Required action:
Copy out again, unchanged, the listing below from the line that has "If it's not too much trouble, please detect the black metal" through the line that has "This document puts".

Material shown:
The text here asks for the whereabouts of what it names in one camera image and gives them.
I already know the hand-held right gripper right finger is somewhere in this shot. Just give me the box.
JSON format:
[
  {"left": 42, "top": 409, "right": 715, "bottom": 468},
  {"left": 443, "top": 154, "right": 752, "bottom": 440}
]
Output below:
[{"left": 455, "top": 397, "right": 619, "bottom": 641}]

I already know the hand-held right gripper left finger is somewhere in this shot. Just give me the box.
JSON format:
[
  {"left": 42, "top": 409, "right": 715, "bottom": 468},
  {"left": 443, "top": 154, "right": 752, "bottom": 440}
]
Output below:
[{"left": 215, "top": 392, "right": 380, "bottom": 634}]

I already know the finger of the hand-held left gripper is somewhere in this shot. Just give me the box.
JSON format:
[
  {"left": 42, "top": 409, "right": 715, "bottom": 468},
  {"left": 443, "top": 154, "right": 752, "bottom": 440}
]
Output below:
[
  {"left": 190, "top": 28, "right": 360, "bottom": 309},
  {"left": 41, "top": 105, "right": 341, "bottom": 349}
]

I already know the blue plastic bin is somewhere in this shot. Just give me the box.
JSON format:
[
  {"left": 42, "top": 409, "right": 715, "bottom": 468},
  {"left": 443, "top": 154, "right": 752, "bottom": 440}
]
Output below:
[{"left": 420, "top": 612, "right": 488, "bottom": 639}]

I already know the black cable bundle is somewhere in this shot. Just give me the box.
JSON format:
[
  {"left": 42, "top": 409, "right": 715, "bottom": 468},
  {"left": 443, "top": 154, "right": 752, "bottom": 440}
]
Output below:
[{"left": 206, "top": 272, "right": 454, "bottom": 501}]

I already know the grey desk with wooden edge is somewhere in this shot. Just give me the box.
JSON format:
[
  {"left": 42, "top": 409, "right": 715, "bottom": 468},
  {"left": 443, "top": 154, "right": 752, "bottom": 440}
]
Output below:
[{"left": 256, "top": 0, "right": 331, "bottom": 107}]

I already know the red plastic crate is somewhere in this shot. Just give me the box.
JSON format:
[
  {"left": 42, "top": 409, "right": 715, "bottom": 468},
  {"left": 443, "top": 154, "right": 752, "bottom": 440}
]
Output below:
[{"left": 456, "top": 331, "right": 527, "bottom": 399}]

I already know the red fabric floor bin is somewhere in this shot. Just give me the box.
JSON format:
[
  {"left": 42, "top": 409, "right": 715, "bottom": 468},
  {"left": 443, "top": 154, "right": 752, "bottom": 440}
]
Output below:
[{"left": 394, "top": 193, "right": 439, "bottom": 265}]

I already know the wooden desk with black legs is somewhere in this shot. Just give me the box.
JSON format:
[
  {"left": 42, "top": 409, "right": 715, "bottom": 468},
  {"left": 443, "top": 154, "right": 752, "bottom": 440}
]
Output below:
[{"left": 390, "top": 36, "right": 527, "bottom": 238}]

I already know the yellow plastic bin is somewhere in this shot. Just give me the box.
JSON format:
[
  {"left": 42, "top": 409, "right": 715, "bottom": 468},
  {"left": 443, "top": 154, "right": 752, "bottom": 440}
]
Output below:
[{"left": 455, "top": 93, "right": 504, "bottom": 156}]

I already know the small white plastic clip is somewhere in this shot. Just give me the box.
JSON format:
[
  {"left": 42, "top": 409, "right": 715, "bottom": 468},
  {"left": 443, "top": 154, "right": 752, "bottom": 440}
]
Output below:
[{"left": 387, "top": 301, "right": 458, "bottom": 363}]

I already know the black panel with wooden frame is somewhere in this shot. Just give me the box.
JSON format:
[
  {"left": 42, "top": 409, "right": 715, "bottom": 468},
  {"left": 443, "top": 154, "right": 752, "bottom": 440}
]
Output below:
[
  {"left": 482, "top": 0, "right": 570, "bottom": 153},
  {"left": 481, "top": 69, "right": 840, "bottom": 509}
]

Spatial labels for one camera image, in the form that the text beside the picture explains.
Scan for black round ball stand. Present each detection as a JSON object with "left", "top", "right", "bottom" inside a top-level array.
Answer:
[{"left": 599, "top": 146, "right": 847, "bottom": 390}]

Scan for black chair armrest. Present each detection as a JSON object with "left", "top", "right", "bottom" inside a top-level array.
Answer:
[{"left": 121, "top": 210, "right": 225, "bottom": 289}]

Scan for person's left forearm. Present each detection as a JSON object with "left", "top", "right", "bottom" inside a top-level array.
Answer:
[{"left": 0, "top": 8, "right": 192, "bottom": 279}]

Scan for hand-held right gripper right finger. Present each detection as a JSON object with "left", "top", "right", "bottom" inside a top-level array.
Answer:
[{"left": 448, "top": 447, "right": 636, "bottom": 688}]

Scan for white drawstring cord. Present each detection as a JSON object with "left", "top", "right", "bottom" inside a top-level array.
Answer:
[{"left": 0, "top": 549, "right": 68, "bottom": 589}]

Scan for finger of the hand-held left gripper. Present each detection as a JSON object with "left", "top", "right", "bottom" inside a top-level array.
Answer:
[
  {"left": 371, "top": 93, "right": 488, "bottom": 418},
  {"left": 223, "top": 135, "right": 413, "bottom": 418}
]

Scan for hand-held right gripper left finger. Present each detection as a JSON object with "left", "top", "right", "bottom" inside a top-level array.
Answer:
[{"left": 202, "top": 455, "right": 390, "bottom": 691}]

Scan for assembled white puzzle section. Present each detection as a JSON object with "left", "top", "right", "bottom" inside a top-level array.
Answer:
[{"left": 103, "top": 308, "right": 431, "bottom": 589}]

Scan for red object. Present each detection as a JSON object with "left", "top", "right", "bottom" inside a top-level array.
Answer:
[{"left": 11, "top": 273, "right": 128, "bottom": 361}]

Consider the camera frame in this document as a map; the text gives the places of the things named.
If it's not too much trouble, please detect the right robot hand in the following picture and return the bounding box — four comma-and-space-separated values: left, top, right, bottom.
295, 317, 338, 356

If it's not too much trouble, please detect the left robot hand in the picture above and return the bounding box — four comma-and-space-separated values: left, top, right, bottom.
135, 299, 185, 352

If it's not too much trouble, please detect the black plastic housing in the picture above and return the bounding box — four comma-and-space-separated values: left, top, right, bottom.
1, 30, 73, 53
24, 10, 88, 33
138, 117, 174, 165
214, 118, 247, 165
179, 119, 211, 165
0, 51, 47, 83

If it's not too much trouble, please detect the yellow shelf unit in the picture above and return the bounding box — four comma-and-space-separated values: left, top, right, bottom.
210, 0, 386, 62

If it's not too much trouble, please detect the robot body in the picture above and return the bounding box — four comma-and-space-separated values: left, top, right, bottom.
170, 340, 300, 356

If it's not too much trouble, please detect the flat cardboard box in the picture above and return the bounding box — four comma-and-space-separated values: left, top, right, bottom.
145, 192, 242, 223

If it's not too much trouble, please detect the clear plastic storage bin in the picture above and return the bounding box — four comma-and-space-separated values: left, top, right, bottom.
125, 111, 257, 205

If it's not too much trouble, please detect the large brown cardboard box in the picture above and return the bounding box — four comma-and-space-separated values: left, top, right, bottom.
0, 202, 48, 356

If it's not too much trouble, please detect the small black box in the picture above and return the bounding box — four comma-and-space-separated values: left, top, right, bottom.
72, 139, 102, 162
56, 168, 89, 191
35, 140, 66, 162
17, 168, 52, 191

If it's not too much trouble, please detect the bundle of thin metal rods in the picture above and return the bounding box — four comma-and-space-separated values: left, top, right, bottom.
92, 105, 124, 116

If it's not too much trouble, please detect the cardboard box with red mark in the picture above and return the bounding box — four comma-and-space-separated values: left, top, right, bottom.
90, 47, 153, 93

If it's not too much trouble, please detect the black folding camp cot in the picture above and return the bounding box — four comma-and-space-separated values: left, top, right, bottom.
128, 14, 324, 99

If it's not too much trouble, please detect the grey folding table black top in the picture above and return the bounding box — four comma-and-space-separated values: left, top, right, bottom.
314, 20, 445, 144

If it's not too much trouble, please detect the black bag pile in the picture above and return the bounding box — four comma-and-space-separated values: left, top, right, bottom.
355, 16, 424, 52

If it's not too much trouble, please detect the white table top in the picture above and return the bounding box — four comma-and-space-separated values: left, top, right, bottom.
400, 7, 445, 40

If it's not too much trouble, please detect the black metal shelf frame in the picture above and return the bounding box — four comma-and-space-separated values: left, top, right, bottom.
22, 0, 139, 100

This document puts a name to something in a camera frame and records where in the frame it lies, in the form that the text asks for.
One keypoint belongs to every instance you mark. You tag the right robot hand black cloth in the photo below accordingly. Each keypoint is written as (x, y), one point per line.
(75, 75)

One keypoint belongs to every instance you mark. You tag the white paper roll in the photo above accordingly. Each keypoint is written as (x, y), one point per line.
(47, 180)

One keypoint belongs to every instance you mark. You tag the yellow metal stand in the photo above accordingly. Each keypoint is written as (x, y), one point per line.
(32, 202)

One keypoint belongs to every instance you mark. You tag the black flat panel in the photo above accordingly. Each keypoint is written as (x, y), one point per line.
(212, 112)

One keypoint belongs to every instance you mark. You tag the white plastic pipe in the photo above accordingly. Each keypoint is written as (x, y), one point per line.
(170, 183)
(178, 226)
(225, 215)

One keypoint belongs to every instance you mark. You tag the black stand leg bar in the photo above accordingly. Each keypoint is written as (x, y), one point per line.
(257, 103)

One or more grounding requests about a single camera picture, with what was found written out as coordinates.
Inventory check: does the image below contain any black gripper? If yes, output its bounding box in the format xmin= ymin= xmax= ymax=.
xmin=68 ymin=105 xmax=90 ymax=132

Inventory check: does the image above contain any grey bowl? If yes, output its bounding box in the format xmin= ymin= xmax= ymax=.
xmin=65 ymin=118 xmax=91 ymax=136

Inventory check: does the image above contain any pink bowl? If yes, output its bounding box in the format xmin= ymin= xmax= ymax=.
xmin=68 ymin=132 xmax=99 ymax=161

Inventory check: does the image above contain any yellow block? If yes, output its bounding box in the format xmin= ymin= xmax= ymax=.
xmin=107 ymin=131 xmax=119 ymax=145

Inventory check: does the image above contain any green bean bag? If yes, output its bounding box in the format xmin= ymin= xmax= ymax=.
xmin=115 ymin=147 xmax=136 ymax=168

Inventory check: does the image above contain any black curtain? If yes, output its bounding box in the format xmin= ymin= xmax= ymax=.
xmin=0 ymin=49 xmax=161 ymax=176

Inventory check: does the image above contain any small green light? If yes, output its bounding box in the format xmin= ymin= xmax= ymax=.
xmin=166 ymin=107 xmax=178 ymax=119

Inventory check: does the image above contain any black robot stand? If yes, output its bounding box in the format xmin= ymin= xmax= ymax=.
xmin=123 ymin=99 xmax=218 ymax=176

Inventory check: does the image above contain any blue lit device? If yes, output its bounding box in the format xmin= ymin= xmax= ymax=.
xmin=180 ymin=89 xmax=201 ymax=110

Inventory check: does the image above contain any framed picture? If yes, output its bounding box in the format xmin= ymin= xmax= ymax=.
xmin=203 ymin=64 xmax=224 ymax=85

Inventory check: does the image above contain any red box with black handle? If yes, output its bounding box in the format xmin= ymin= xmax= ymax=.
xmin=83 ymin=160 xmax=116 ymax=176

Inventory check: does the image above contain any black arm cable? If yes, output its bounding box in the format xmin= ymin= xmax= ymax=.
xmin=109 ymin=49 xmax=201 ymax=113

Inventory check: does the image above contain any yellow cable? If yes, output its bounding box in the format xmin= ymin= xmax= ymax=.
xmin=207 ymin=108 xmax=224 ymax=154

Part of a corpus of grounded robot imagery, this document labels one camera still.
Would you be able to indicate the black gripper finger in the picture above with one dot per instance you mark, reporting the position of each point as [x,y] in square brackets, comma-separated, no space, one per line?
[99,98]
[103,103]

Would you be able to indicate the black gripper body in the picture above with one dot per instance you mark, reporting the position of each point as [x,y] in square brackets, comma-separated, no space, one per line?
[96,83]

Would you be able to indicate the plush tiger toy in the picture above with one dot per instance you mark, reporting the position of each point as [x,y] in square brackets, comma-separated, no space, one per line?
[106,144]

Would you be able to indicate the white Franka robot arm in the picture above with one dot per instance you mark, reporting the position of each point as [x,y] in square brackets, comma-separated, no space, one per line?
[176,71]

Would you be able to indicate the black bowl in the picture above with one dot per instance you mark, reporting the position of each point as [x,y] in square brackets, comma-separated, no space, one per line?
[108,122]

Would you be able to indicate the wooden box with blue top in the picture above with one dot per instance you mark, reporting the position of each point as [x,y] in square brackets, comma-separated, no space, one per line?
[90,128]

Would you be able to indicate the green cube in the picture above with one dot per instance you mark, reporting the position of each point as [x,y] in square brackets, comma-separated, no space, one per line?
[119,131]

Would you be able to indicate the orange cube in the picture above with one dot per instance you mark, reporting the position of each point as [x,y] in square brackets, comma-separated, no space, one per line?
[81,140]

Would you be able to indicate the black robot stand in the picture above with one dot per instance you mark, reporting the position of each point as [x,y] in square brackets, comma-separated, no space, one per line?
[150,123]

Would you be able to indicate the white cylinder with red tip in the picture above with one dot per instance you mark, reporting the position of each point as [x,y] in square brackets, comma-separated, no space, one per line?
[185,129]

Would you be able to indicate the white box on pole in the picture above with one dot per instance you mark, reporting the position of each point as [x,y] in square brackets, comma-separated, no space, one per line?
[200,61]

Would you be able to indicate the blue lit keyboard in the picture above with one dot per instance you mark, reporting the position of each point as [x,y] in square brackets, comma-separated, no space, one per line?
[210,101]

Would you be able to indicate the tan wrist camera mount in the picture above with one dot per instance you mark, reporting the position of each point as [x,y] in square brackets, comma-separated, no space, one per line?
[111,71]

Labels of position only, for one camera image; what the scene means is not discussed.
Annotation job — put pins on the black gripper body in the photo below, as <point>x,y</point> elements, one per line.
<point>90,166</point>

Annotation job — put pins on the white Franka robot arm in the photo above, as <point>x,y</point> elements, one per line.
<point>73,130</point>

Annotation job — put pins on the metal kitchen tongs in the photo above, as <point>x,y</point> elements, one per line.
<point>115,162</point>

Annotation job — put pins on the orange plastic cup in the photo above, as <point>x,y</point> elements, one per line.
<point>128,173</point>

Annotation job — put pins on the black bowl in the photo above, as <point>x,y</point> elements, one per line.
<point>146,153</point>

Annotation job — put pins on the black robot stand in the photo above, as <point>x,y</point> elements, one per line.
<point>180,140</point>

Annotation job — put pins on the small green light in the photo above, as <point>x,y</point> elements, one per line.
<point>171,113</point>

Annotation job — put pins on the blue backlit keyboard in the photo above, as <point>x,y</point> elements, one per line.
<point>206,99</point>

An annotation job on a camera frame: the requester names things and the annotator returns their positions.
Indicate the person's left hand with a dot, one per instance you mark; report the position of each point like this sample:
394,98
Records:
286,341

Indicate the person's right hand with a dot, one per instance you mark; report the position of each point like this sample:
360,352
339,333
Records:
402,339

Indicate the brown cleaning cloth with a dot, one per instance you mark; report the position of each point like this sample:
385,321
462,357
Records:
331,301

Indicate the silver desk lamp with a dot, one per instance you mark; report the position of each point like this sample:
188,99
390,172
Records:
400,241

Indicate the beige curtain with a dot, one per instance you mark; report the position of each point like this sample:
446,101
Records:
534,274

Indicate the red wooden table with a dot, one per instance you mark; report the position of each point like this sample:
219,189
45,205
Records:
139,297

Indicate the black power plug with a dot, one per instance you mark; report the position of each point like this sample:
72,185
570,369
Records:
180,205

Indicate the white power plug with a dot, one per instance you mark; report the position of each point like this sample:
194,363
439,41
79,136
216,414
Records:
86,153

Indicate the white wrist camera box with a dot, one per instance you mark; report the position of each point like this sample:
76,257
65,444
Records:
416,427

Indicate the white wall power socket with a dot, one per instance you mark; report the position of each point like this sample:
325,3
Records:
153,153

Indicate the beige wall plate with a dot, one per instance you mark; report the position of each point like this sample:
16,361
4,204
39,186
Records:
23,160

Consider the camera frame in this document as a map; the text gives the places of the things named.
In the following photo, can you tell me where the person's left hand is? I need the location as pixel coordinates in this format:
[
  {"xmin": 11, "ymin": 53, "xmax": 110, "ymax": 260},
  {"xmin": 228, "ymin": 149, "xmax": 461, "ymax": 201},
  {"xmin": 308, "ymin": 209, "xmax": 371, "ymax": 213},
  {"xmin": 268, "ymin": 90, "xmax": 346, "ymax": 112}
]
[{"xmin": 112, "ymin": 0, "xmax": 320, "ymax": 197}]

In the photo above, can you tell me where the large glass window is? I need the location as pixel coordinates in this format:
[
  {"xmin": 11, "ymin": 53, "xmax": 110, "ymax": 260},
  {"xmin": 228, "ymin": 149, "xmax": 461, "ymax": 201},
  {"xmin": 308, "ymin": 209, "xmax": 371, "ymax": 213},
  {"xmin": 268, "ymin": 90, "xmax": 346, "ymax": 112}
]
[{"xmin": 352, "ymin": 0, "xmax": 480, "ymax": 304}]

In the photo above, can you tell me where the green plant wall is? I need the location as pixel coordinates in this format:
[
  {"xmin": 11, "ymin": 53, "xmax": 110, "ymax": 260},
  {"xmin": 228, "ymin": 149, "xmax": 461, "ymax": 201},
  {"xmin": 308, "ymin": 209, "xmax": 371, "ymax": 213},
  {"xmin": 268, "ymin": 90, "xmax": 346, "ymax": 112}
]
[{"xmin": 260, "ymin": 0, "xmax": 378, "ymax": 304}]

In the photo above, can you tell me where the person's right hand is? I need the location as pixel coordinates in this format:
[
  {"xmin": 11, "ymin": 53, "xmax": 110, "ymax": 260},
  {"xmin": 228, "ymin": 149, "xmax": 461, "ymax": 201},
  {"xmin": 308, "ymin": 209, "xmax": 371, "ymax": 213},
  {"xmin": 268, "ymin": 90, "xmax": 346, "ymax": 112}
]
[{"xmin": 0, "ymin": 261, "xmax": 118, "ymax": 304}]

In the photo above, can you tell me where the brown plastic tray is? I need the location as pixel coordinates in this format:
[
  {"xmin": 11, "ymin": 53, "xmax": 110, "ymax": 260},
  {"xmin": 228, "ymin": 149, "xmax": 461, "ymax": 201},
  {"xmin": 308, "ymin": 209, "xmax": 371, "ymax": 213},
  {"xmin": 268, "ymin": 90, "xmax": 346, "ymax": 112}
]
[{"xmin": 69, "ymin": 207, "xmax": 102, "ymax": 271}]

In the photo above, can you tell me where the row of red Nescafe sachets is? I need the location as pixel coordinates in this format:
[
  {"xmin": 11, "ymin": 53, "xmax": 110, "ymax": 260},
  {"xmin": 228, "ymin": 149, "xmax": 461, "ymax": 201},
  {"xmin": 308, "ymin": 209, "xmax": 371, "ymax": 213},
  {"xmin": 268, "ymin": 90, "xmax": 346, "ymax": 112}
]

Exercise answer:
If it's not too much trouble, please detect the black metal shelf frame in the picture above and return the bounding box — four comma-and-space-separated values: left, top, right, bottom.
22, 0, 139, 100

This document puts a name to something in a camera frame and records where in the frame it lies, in the form that the text asks for.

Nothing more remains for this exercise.